In 1980, he and two colleagues, Albert Wong and Tom Yuen formed AST Research, in Irvine, California. Qureshey served as the company's CEO. The name AST came from the first letters of their first names. The company originally provided consulting services, moved to building motherboards for IBM computers and eventually started building their own PCs. They shipped their first computer in 1986, and shipped the first sub-$1,000 computer in 1990. Samsung acquired the company in 1997 and Qureshey stepped down as CEO.

=== Quartics ===
After leaving AST, Qureshey founded Quartics, an Irvine, California–based semiconductor startup developing systems-on-a-chip (SoC) for wireless video transmission. The company's products were chips that allowed PCs to transmit content to televisions, and HD video codecs. Qureshey served as the company's CEO until November 2008.

=== Irvine Ventures ===
In 2000, Qureshey launched the Irvine Ventures incubator with a $50 million investment. The group works with UCI and other local research institutions to launch new companies.

=== Government service ===
In 2003, Qureshey was named by California Governor Arnold Schwarzenegger to his transition team, to help him put together his new administration. Qureshey was also a member of President Clinton's Export Council, where he traveled to emerging countries with successive Secretaries of Commerce to promote international business.

=== Teaching ===
Qureshey is a Regent's Professor with the Paul Merage School of Business at UCI.

=== Patents ===
Qureshey holds a number of patents related to web audio broadcasts and playback onto connected devices.

== Philanthropy ==
In 2004, the LA Times called Qureshey "one of Southern California's leading Muslim philanthropists". He has worked to use new media and television to fight illiteracy. He founded the Active Learning Initiative Facility (ALIF) in Pakistan, which brought Sesame Street characters to that country to facilitate learning. He also provided funding for the Silicon Valley–based Koshish Foundation, a non-profit corporation focusing on education-related projects, to translate over 1,700 math and basic science videos to Urdu for e-learning company Khan Academy.
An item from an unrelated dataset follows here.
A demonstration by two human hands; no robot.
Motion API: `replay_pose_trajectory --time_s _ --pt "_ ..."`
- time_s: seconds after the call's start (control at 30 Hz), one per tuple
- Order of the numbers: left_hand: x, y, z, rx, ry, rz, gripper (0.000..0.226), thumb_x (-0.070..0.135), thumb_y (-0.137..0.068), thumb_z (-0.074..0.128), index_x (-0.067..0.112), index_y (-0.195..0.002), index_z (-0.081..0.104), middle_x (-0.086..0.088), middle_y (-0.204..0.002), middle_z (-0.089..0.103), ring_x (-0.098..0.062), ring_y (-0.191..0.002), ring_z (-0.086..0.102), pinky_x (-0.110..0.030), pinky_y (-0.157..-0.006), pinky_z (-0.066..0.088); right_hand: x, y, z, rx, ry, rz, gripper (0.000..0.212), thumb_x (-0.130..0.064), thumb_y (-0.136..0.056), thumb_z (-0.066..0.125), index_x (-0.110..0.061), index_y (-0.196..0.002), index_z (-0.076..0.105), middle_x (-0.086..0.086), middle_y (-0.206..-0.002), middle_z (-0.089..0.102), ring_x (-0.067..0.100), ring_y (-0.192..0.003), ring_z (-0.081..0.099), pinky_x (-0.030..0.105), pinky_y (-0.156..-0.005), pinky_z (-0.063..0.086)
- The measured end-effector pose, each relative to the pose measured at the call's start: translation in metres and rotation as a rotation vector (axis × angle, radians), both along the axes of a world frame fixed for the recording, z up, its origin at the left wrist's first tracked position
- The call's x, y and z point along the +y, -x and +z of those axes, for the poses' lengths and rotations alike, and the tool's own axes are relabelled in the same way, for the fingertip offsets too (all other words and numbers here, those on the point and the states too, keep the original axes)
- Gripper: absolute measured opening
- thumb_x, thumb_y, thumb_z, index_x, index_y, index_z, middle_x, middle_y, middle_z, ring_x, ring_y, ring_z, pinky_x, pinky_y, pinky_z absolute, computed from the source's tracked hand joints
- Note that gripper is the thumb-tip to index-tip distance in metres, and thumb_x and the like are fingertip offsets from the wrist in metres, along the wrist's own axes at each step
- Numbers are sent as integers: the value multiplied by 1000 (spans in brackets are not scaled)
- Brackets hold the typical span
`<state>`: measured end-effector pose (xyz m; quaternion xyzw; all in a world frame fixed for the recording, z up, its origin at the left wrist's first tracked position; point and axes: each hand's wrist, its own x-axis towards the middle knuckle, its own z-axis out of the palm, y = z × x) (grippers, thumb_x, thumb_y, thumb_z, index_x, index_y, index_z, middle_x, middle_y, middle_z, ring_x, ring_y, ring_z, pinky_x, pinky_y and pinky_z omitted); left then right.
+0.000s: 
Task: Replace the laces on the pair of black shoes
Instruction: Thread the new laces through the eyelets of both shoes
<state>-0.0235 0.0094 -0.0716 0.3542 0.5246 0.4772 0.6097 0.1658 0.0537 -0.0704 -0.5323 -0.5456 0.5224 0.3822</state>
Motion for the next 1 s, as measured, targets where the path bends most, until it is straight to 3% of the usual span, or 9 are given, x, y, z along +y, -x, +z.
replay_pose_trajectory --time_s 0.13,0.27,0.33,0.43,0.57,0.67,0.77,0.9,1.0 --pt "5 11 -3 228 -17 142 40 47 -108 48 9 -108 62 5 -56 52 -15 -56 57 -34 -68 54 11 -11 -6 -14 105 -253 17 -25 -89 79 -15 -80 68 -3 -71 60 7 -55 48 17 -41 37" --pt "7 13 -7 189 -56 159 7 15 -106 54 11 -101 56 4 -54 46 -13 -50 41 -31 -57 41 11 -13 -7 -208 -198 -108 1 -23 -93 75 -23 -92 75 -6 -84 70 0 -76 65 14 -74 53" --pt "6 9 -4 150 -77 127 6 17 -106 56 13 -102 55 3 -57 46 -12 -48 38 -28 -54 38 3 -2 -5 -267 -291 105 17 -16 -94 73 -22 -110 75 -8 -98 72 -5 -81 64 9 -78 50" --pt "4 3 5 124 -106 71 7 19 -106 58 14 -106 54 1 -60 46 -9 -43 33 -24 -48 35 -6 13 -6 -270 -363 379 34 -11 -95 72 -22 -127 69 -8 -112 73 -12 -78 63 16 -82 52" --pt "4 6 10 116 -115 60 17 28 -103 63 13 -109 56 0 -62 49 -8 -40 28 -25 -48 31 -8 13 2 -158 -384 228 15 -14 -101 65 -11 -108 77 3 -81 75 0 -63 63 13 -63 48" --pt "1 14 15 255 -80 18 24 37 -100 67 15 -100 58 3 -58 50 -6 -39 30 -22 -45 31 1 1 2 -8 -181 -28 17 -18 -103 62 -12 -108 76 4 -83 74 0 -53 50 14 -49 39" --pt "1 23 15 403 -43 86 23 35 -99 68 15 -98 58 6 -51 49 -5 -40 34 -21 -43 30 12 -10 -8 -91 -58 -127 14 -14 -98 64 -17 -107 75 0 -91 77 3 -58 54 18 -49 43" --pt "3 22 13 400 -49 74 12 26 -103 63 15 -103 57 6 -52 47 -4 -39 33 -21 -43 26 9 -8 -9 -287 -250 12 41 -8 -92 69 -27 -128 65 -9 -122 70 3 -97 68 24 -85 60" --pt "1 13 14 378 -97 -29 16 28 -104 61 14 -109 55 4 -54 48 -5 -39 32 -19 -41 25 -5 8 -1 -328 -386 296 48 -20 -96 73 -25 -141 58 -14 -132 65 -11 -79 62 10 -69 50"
He founded the Safi Qureshey Foundation, which supports socially and economically underserved children and adults, and he is a trustee with Give2Asia, a group dedicated to developing a social responsibility and philanthropy presence in Asia. The Qureshey Research Laboratory (QRL) at University of California, Irvine UCI, completed in 1997, was named for his daughter after a large donation from Qureshey.

Qureshey also founded and served as the first President of The Indus Entrepreneurs (TiE) Southern California chapter. The group consists of South Asian entrepreneurs and mentors.

== Awards and recognition ==
In 1995, UCI awarded Qureshey its highest honor, the UCI medal, for his contributions to the school.

In 1998, Qureshey received the American Muslim Achievement Award for outstanding contributions to work community and humankind, from the Los Angeles–based Muslim Public Affairs Council.